Replication Group is the group of shards and all the copies of a shard.
Replica shards are never saved on the same node.
A replica is not only backup storage but also be used to be querying. No of replicas are defined while creating the index.
- Keeping Replica Synchronized
Consider we have 5 or more replica. IF we update/add/ delete a document from one replica and not from other then queries will be unpredictable.
How to keep all replicas in sync is important to be understood.
Elastic Search uses model primary-backup for the data replication. That means Primary shard of replication group act as an entry point for the indexing.
All the operation that affects the index is sent to primary shard. Here they will be validated and executed. If everything is good and operation is accepted. Then it will be performed locally and if it is successfully done. Then this operation is sent to all replicas and executed parallelly.
- Searching for Data:
Client requests to Elasticsearch through HTTP request with the query he wants to execute. Elastic Search accepts the request perform them and send back to the client. The client then gets the data and perform his operation accordingly. Most of the time a client is a server.
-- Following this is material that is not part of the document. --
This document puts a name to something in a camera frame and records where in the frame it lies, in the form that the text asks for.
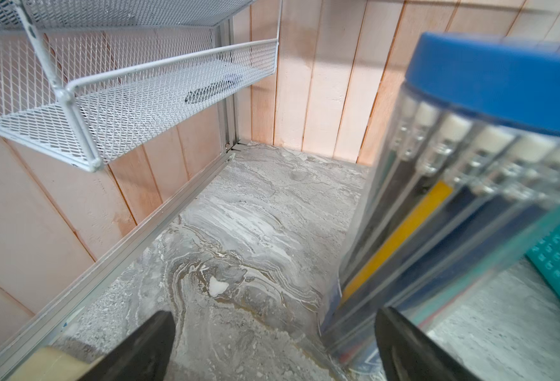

When the client sends a request to the cluster. There is a coordinating node which accepts it. Coordinating node broadcasts this requests to all shards which are created for that particular node. All operations are executed parallelly and lastly, they are merged and sent back as a response to the HTTP request.
What if I am searching data by id? Then coordinating node will not be broadcasting query but it will send the request to only that particular shard. But how does the coordinating node knows everything? Routing – will discuss in next section.
- Distributing Document across shard?
As I have told you coordinating node sends search by ID query to particular shard which actually has the document. But it can not be random there should be some mechanism which has implemented earlier which can help coordinating node to decide it. This is the place of the process which can help us Distributing Document across shard.
Determining on which shard a document has stored or should be stored is Routing.
To make elasticsearch as easy to use routing has handled automatically. Developers won’t need to manually deal with it.
How does it work?
Elastic Search uses a simple formula to determine appropriate shard. By default routing, the value will be equal to documents ID. This value is then passed to the hashing function which will generate a number that can be used for division. A number generated divided by no of shards in the index a reminder will give us the shard number which contains the document. This is how elasticsearch determined the location of the specific shard.
But what if I am not searching by ID? Then the process is different we node will broadcast the query to all shards as we have discussed earlier.